As previous studies have reported that AL is significantly higher in eyes with myopia compared to normal eyes (Adams, 1987; Grosvenor, 1988; Tideman et al., 2018), we evaluated the effect estimates of the 17 AL-SNPs identified in the current study between AL and MSE in GERA. Our GERA MSE sample consisted of 72,388 participants (Supplementary Table S1). All of the 17 AL-associated SNPs were significantly associated with MSE after Bonferroni correction (p < 0.05/17 = 2.94 × 10⁻³), including 15 at genome-wide level of significance (Supplementary Table S10). The Pearson correlation coefficient between AL effect size (beta) and the MSE effect size (beta) was −0.86 (p = 1.23 × 10⁻⁵; Figure 2).

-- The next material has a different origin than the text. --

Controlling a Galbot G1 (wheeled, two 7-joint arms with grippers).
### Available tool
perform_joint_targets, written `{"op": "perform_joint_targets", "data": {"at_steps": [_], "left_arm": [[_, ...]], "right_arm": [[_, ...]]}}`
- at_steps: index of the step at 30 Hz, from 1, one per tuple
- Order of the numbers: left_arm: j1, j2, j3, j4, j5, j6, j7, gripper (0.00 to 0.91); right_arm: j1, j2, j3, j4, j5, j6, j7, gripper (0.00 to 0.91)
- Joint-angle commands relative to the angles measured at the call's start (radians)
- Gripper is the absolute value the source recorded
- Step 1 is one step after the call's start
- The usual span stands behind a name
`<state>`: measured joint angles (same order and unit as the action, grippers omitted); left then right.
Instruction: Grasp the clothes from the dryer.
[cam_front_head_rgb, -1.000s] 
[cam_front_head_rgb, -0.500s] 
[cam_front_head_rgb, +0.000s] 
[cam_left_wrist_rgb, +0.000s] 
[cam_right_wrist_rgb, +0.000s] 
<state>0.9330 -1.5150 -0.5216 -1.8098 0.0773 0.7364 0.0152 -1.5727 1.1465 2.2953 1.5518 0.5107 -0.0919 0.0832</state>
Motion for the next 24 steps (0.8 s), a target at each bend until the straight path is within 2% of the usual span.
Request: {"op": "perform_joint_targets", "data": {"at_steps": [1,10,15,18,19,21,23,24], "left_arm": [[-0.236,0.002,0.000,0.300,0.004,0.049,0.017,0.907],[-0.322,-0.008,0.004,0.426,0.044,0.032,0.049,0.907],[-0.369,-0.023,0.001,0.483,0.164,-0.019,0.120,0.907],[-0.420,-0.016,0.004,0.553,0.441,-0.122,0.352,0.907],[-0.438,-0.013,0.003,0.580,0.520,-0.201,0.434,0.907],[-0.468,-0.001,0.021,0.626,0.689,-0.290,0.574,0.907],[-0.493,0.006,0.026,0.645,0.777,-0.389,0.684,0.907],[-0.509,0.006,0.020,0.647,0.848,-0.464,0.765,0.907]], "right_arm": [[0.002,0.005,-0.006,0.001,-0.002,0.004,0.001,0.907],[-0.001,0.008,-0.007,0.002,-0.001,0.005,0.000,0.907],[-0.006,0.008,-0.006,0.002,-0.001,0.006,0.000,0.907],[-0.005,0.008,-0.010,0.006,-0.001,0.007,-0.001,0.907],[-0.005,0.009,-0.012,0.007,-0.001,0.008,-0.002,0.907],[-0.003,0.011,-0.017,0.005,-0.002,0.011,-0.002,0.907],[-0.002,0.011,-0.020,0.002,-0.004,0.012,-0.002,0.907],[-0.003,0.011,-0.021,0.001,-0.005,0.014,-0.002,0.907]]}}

We also performed genome-wide genetic correlation analyses to quantify genetic overlap between AL and MSE or myopia risk in GERA non-Hispanic white people. We found that AL was genetically correlated with MSE (r_g = −0.83; SE, 0.04; p = 1.95 × 10⁻⁸⁹) and myopia (r_g = 0.80; SE, 0.05; p = 2.84 × 10⁻⁵⁵). These results suggest considerable shared genetic influences between AL and myopic refractive error.